→ TASK TO COMPLETE:
What lines of the data include the string "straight"? Copy them all.

EXTRACTED ENTRIES Block Start

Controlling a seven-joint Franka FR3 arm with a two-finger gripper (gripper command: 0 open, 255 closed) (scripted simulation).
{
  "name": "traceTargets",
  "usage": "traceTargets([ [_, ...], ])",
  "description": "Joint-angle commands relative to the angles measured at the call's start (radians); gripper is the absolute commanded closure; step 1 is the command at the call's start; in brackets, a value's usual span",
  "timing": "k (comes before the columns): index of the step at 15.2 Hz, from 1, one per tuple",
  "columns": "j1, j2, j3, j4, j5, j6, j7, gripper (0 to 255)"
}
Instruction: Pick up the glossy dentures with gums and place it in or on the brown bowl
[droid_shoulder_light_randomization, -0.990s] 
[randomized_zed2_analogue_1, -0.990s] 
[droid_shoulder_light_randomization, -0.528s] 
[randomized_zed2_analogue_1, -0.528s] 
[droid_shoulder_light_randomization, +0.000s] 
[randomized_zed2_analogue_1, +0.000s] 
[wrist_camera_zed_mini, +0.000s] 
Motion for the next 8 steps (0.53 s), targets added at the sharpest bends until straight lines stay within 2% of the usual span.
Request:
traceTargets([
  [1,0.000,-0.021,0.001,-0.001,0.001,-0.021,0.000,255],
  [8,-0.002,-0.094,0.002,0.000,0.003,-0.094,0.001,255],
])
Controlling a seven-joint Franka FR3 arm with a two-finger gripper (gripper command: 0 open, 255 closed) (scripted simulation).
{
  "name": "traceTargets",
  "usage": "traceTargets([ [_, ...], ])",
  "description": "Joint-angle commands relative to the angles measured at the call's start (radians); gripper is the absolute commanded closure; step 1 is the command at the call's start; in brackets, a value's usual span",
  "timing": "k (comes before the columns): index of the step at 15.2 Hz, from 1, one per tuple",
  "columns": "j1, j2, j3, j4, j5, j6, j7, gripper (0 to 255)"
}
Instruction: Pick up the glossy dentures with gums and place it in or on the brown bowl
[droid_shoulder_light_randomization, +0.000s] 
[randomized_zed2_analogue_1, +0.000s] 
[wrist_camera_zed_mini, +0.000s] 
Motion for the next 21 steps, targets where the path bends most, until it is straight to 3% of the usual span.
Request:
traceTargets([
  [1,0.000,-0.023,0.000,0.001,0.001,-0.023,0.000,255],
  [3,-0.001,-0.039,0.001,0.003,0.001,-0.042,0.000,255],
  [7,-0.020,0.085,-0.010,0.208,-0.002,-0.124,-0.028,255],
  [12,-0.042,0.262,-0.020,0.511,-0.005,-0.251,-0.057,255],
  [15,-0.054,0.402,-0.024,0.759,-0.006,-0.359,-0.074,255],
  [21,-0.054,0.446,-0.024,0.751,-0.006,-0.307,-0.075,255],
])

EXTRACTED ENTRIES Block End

→ SOLUTION:
Motion for the next 8 steps (0.53 s), targets added at the sharpest bends until straight lines stay within 2% of the usual span.
Motion for the next 21 steps, targets where the path bends most, until it is straight to 3% of the usual span.

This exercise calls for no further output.